### WORK TO COMPLETE
Check every line below, and copy those that include "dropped".

### TASK MATERIAL
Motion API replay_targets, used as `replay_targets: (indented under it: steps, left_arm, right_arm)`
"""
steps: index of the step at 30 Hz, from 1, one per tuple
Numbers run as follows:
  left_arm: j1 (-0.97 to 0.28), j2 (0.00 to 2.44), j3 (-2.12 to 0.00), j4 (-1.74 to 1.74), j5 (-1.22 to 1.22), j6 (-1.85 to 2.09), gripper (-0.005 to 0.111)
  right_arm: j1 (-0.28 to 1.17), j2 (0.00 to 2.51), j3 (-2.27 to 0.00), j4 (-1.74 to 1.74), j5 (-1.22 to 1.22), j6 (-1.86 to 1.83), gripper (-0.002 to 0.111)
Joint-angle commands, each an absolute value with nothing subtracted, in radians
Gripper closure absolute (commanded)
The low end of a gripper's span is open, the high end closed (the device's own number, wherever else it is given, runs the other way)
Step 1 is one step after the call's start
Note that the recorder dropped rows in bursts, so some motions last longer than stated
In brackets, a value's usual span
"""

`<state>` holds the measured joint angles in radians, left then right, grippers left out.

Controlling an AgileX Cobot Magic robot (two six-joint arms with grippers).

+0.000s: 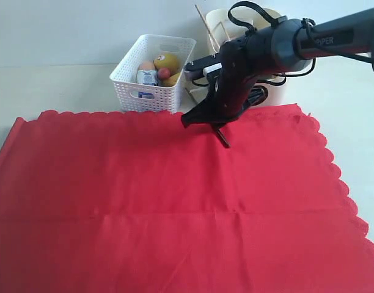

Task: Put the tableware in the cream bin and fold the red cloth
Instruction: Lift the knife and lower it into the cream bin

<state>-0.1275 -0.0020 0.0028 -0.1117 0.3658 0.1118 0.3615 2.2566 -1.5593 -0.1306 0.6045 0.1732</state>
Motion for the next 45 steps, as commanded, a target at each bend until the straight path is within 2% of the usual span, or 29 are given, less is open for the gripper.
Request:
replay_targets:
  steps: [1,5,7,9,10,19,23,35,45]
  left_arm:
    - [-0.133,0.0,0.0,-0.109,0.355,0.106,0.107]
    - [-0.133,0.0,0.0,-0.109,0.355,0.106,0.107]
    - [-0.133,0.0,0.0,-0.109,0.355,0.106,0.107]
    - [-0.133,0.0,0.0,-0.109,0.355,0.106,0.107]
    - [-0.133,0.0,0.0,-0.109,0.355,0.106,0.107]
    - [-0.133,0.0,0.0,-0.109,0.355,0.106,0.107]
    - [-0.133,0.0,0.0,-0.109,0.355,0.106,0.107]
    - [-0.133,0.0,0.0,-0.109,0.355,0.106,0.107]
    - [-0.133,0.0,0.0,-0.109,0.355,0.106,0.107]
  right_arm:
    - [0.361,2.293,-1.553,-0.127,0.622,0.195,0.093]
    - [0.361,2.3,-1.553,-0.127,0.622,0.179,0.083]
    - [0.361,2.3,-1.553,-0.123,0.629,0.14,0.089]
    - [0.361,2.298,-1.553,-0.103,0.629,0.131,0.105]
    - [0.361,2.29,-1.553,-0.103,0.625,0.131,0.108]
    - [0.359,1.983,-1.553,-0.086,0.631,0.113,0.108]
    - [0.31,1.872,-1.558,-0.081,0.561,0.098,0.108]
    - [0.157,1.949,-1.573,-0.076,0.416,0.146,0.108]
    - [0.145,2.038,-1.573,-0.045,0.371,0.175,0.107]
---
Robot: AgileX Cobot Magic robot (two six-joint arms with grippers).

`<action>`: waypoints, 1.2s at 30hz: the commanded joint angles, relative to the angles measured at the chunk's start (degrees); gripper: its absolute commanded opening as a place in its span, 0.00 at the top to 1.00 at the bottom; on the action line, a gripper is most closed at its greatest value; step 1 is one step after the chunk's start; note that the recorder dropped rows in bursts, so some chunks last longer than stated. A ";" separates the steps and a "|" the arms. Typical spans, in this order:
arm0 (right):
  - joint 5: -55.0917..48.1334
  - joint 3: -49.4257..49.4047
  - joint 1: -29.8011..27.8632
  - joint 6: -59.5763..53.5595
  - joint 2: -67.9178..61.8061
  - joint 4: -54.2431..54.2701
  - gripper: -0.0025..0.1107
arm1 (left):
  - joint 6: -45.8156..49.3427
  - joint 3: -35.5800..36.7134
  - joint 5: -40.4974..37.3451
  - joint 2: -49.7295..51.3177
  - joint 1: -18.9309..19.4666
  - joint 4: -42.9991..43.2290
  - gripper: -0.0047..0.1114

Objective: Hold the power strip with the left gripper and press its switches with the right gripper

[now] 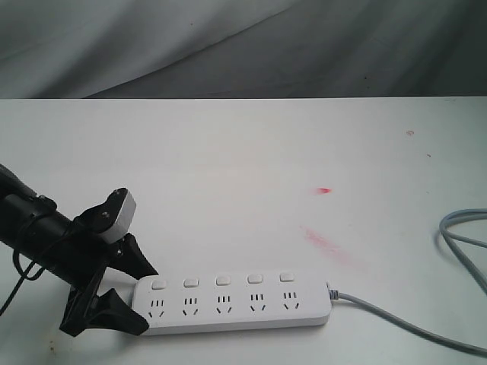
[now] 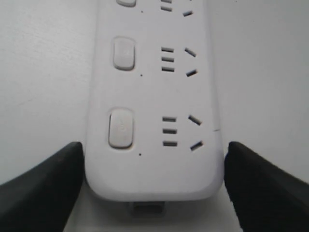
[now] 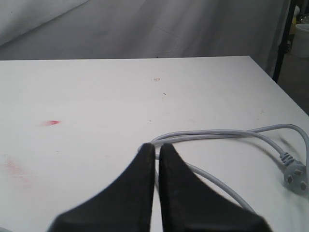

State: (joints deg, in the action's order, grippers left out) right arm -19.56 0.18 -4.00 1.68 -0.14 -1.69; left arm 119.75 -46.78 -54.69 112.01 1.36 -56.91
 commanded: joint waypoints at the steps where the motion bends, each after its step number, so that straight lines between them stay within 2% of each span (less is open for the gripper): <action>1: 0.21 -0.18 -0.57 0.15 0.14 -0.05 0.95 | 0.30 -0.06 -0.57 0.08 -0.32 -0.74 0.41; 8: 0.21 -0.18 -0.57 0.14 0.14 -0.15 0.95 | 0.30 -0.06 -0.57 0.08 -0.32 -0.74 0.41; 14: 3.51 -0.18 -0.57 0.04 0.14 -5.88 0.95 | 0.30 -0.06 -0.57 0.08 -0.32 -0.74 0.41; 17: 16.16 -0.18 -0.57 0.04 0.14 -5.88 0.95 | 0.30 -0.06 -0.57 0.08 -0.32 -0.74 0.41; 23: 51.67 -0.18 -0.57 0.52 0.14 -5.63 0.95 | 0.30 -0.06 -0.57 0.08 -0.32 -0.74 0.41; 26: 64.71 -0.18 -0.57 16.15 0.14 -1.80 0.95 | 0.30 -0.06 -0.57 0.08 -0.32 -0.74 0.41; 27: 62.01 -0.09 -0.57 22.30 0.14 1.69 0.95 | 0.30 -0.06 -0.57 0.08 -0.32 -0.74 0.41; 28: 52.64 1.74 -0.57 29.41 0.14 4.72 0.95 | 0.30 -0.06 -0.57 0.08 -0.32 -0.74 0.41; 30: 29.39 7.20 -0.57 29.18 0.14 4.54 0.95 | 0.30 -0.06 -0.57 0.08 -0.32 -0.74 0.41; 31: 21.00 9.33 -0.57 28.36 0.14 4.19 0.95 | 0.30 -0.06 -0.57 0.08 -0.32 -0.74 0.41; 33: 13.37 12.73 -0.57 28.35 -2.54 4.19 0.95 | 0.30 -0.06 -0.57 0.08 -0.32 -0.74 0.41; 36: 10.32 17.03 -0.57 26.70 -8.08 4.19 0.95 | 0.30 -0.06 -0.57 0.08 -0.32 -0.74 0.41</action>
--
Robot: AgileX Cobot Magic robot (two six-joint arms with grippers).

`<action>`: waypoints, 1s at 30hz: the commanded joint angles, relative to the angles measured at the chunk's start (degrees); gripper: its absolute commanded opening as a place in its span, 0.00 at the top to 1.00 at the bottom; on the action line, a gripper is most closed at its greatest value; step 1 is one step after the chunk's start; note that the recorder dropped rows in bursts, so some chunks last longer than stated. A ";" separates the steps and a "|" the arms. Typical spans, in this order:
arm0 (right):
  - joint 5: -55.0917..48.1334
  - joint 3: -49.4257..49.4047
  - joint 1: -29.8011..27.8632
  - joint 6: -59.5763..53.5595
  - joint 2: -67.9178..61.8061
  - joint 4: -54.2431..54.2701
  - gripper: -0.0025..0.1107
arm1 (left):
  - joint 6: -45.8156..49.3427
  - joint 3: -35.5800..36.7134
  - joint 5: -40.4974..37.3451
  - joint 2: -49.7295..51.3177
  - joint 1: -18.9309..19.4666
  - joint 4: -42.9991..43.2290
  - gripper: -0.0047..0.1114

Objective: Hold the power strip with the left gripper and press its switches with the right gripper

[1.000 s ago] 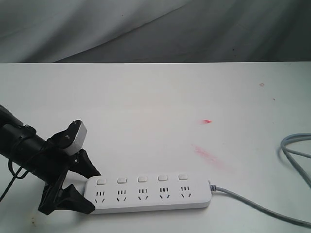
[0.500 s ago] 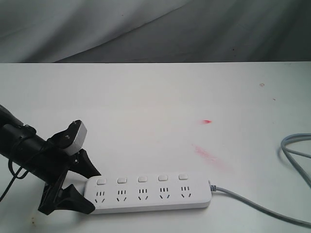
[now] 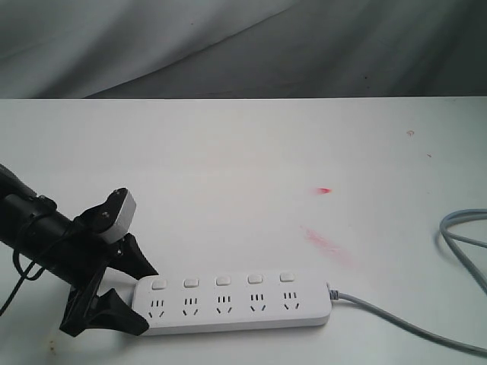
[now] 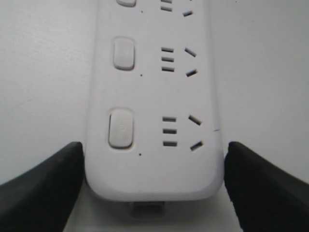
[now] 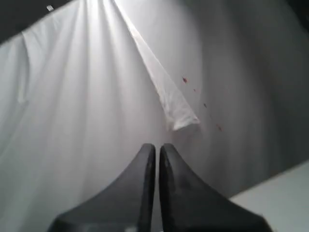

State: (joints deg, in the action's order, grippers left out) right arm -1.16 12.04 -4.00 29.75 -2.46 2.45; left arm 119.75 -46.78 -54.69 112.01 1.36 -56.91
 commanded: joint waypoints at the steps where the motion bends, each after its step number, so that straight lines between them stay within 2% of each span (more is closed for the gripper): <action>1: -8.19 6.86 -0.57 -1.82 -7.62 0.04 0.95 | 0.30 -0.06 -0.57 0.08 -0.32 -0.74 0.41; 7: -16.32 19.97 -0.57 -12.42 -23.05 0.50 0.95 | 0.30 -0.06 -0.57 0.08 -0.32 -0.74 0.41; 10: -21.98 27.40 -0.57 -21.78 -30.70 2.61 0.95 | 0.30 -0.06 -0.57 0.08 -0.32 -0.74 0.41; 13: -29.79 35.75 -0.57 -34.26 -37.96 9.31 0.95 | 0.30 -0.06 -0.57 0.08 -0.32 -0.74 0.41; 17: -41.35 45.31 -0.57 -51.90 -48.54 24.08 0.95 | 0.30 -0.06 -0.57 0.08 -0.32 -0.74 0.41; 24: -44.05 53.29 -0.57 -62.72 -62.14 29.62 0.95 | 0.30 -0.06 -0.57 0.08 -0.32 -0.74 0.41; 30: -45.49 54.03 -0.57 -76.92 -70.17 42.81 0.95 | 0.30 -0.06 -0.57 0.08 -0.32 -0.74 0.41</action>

### WRITTEN RESPONSE
Note that the recorder dropped rows in bursts, so some motions last longer than stated
`<action>`: waypoints, 1.2s at 30hz: the commanded joint angles, relative to the angles measured at the chunk's start (degrees); gripper: its absolute commanded opening as a place in its span, 0.00 at the top to 1.00 at the bottom; on the action line, a gripper is most closed at its greatest value; step 1 is one step after the chunk's start; note that the recorder dropped rows in bursts, so some chunks last longer than stated. A ";" separates the steps and a "|" the arms. Typical spans, in this order:
`<action>`: waypoints, 1s at 30hz: the commanded joint angles, relative to the angles measured at the chunk's start (degrees); gripper: its absolute commanded opening as a place in its span, 0.00 at the top to 1.00 at the bottom; on the action line, a gripper is most closed at its greatest value; step 1 is one step after the chunk's start; note that the recorder dropped rows in bursts, so some chunks last longer than stated. A ";" separates the steps and a "|" the arms. Typical spans, in this order:

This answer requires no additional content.